● **To do**
If a line below contains "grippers", add it to your tally, then answer with the tally alone.

(Stored entries)
•••••

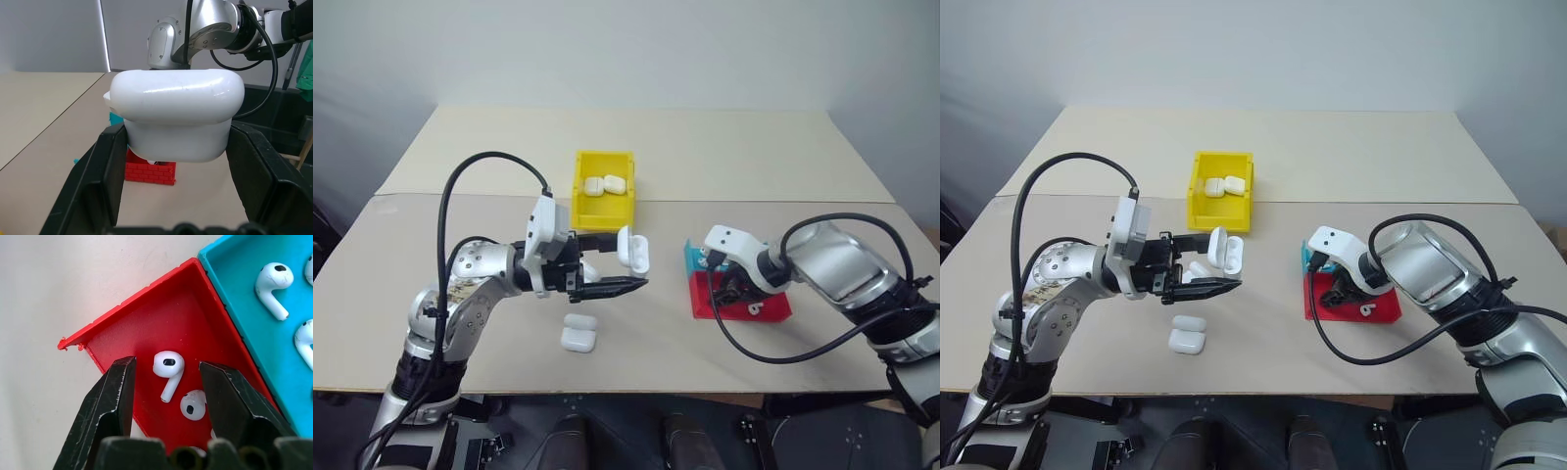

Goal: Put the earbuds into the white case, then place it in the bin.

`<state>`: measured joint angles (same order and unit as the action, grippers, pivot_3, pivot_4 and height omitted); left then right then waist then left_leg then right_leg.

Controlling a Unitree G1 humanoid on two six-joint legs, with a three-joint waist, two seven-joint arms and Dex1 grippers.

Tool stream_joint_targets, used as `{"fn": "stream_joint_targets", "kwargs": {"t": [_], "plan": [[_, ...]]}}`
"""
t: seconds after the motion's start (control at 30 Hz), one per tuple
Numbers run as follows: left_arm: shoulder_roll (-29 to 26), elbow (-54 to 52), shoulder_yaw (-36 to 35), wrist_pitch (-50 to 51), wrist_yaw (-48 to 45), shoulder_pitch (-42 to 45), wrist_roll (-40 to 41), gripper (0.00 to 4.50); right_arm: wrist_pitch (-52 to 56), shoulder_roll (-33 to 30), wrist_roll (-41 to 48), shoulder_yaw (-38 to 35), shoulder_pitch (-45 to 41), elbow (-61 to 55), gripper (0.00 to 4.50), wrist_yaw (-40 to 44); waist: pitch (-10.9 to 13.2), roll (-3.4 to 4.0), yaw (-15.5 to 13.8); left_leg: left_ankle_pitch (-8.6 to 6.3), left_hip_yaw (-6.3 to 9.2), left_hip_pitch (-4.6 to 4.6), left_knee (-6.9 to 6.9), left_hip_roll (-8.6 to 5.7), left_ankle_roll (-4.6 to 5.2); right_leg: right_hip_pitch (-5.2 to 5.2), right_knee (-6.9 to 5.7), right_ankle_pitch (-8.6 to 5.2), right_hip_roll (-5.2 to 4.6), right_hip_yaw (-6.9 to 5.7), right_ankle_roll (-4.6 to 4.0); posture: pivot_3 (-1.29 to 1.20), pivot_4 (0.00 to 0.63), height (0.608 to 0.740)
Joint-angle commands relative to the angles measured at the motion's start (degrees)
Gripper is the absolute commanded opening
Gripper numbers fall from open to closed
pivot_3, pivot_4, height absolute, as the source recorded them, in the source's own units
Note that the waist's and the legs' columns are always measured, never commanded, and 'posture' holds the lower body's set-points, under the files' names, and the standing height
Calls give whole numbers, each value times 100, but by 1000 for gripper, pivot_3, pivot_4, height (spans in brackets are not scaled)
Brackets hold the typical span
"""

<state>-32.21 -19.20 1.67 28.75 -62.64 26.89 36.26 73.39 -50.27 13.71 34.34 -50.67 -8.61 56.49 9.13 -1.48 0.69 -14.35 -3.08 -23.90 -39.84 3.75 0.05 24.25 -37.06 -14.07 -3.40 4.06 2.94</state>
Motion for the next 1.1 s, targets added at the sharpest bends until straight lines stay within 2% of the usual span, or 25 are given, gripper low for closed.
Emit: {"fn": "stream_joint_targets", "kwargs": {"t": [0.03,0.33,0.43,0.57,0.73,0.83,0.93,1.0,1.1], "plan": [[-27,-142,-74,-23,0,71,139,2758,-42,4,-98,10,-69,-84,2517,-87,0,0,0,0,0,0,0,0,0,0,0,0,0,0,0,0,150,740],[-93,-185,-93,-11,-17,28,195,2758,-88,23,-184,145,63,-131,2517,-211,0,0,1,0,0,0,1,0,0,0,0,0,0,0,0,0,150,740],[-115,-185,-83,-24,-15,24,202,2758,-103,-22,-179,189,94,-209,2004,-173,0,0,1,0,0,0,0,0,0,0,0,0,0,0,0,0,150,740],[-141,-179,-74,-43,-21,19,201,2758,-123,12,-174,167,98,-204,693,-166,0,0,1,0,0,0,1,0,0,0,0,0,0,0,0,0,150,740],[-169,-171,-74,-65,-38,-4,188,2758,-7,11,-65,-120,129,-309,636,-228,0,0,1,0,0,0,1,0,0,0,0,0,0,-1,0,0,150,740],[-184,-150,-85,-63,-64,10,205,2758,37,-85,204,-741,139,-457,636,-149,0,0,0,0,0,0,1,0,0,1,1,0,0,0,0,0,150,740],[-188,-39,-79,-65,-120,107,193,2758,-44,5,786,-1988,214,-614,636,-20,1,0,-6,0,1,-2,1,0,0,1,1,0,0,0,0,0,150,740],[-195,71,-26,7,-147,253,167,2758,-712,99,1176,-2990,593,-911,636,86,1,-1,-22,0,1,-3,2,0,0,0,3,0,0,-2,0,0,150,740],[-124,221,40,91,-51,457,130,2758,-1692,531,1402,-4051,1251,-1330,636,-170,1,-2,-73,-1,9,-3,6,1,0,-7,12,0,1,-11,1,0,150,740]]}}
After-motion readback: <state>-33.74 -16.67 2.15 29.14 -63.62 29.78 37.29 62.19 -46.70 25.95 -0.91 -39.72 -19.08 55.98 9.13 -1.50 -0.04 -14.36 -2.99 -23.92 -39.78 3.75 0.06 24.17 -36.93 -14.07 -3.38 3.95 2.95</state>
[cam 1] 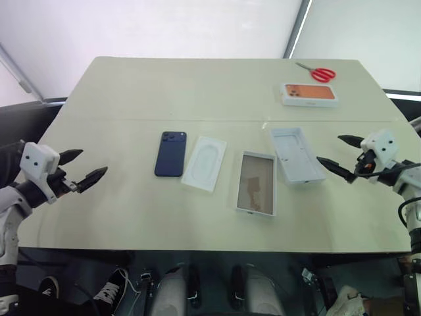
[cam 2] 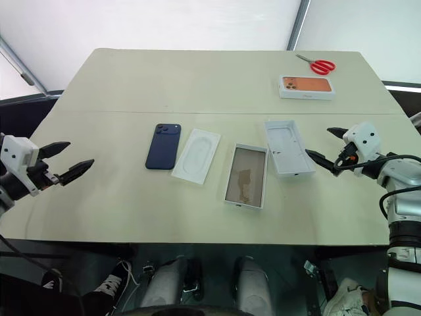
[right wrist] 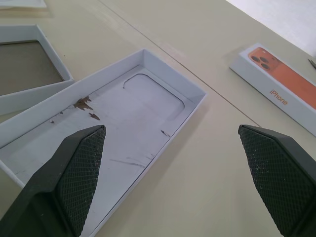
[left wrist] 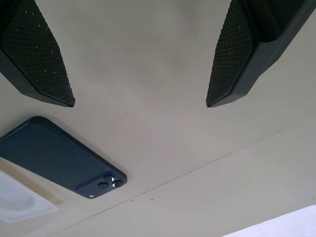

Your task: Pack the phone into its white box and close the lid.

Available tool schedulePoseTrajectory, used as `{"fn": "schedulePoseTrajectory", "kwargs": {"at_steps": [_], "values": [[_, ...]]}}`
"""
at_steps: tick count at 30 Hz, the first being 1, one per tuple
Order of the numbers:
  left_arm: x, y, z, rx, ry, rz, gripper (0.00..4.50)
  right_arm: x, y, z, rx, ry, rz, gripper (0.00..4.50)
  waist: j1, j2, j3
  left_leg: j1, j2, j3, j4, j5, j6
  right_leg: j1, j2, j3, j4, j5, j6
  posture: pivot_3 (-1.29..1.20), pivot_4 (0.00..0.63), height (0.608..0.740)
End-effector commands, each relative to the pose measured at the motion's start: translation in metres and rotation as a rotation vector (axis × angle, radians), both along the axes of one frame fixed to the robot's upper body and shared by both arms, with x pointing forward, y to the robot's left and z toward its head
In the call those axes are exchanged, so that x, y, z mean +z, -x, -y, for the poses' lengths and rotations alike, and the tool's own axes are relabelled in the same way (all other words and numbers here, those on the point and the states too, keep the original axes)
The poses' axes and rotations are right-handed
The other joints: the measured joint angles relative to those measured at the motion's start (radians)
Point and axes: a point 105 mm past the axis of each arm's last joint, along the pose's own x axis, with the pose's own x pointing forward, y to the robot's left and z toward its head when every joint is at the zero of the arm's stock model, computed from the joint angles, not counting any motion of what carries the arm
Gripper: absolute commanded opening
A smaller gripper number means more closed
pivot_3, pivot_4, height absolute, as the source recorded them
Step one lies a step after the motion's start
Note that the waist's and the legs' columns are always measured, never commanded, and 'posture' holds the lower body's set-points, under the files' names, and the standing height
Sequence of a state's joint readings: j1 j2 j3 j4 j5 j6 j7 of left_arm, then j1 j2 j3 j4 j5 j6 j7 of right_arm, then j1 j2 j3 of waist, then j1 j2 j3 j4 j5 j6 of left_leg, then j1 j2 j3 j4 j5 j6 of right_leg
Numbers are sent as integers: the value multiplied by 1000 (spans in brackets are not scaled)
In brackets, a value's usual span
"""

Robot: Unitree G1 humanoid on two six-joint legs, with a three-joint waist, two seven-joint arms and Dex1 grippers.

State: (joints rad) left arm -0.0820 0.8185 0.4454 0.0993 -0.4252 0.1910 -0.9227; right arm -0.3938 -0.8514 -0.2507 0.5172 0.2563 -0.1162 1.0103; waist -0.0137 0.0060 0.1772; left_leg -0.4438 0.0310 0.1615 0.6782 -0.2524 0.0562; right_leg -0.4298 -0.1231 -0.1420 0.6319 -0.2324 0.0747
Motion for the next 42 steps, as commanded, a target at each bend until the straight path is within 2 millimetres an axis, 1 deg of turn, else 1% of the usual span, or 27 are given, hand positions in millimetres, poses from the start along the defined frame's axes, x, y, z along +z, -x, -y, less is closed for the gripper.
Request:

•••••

● **Result of the task**
3